Les petites particules sont un problème de santé

L’étude s’est concentrée sur les niveaux de polluants plutôt que sur les impacts potentiels sur la santé humaine.

Mais les polluants peuvent éventuellement se transformer en minuscules particules comme celles produites par les incendies de forêt, qui, selon les médecins, peuvent être nocives pour la santé humaine.

“Les minuscules particules sont quelque chose que nous surveillons souvent comme étant un problème de santé”, a déclaré Brook.

Cette matière particulaire, connue sous le nom PM2,5mesure 2,5 microns ou moins de diamètre, soit environ 30 fois plus petit que le diamètre d’un cheveu humain.

De telles particules peuvent avoir des conséquences à long terme sur la santé humaine, a déclaré le Dr Joe Vipond, médecin urgentiste à Calgary et ancien président de l’Association canadienne des médecins pour l’environnement.

“C’est assez époustouflant la quantité de polluants rejetés dans l’air par ces installations”, a-t-il déclaré.
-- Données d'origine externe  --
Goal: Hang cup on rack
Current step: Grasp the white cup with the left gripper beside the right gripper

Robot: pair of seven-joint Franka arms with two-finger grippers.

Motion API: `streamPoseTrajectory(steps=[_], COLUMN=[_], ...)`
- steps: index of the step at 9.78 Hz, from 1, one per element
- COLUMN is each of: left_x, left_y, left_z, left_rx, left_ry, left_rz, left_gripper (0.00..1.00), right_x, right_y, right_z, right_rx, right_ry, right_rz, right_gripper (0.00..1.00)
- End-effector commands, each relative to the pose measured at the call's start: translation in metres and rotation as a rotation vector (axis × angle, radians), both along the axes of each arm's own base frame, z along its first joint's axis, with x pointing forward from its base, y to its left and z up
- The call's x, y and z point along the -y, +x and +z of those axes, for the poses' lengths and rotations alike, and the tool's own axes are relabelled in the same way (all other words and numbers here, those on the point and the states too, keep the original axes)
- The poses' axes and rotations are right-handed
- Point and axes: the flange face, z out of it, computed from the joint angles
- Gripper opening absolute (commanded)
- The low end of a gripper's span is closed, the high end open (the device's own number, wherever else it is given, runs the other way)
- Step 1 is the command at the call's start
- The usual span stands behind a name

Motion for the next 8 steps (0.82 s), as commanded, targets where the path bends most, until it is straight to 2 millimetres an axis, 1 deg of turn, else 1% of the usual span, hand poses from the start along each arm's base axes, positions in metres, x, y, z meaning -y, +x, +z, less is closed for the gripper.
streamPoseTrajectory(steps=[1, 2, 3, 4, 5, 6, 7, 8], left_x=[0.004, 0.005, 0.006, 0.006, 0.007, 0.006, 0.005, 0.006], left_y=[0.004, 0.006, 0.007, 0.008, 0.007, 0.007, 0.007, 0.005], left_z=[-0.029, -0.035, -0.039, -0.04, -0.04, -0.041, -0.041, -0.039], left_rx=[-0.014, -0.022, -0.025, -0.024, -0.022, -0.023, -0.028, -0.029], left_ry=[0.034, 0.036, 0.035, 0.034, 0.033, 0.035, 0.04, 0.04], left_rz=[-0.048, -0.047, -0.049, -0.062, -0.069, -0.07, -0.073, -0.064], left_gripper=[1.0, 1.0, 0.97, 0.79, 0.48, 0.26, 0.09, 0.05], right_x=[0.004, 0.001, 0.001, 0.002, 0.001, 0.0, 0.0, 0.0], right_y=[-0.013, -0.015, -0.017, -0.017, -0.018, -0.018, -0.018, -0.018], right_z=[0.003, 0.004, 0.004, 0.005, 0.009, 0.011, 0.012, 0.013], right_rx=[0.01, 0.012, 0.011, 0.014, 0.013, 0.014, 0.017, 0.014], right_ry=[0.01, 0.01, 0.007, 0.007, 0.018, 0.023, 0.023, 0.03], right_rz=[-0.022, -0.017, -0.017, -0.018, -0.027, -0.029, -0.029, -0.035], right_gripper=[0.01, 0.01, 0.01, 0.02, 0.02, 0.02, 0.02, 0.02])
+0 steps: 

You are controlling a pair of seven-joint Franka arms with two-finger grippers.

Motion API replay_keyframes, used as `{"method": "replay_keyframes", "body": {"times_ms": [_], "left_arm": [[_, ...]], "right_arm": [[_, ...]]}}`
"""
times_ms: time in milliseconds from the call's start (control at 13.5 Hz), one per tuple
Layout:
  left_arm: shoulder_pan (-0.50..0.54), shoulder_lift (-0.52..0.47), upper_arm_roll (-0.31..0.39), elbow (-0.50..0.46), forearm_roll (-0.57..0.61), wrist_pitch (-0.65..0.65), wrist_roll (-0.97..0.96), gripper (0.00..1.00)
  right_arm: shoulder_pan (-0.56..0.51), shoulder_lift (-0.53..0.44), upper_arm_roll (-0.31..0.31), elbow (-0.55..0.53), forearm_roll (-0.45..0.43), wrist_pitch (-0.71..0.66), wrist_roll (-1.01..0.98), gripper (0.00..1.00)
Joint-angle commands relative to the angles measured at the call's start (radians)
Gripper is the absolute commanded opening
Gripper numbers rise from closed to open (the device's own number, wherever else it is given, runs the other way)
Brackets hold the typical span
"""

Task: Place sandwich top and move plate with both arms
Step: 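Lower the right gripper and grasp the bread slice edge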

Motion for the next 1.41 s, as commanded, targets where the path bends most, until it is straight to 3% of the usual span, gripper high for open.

“Je pense qu’il est vraiment important de reconnaître que nous surveillons les installations industrielles pour une raison. Elles existent pour que nous puissions comprendre l’impact des installations industrielles sur le paysage et sur les gens. Et à moins que nous ayons la vérité sur ce qui se passe. étant émis, il est très difficile de mettre cela dans son contexte. »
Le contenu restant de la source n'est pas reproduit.